Toulouse. Des squatteurs vivent dans sa maison, mais il ne peut rien faire

Toulouse. Des squatteurs vivent dans sa maison, mais il ne peut rien faire

Les serrures changées et la trêve hivernale empêchent l'octogénaire de récupérer sa maison / Crédit : Pixabay
Les serrures changées et la trêve hivernale empêchent l'octogénaire de récupérer sa maison / Crédit : Pixabay

Fin septembre, des squatteurs pénètrent dans une maison et en changent les serrures. Depuis, l’octogénaire propriétaire de la maison ne peut rien faire, trêve hivernale oblige.

L’histoire remonte au 26 septembre 2020. Comme chaque semaine, l’aide ménagère de Roland, 88 ans, se rend dans la maison du retraité pour ramasser le courrier et s’assurer que tout est en ordre. Ce dernier vit à quelques kilomètres dans un appartement et espère vendre rapidement son bien pour rejoindre sa femme dans un Ehpad, rapporte La Dépêche du Midi.

Lorsque la femme arrive devant la maison, tout semble normal. Jusqu’au moment où elle essaye de mettre la clé dans la serrure. Cela ne fonctionne pas, les serrures ont été changées. À l’intérieur, plusieurs personnes semblent habiter. La femme prévient immédiatement le propriétaire, qui dépose plainte en suivant.

Une situation qui dure depuis des mois

Sauf qu’aucune trace d’infraction n’est relevée, les serrures ayant été changées. De plus, les occupants squattent les lieux depuis plus de 48 heures. Passé ce controversé délai, un huissier doit se déplacer pour dresser un constat d’effraction. Mais il n’y a aucune trace.
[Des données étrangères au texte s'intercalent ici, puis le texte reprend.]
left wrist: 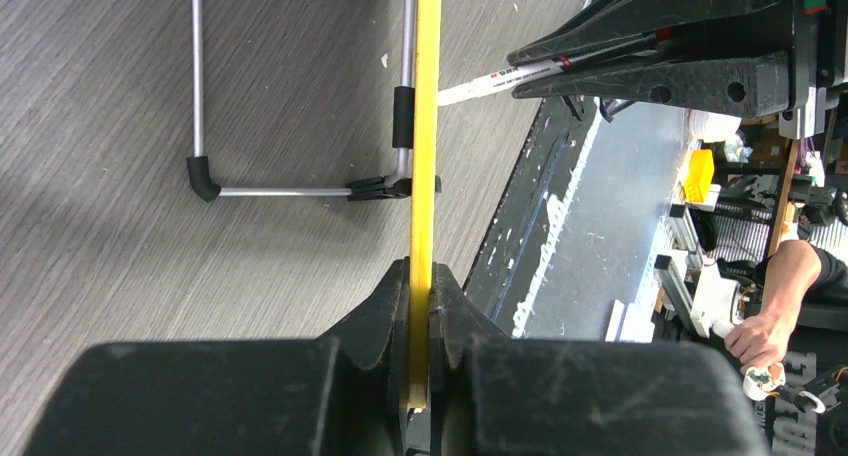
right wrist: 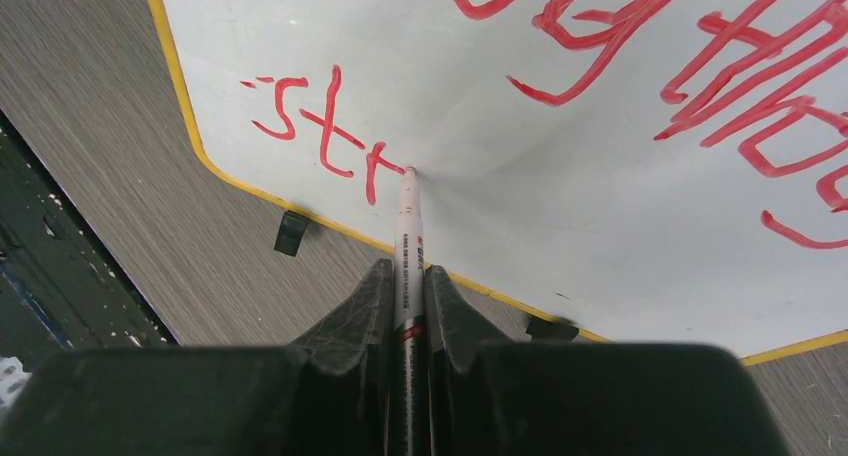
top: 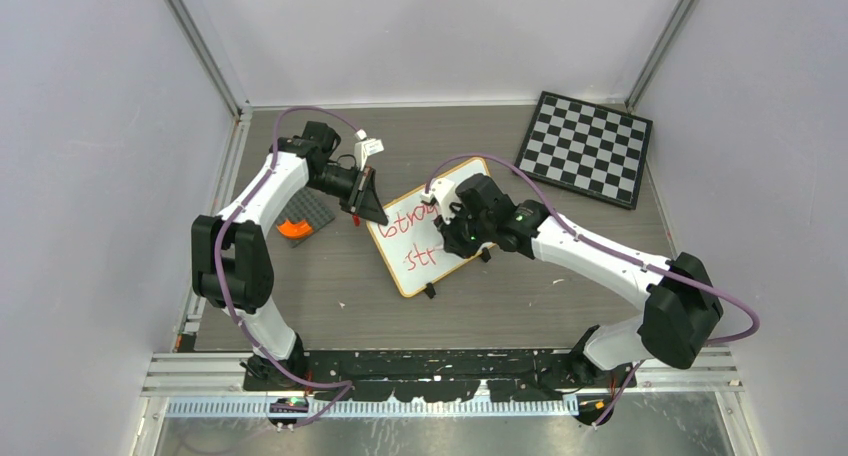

Les mois passent, mais la situation n’évolue pas. Malgré une procédure judiciaire engagée, le jugement tombe et n’est pas en faveur du retraité. La trêve hivernale empêche en effet toute expulsion d’un domicile avant le mois d’avril. Jusqu’ici, l’eau et l’électricité étaient coupés. Mais ce week-end, les volets électriques de la maison étaient ouverts, a confié l’aide ménagère à La Dépêche du Midi.

L’inquiétude de l’octogénaire grandit de plus en plus. Tous ses biens et effets personnels sont restés à l’intérieur, à la merci des squatteurs. Sans la vente de sa maison, le retraité ne pourra donc pas rejoindre sa femme à l’Ehpad.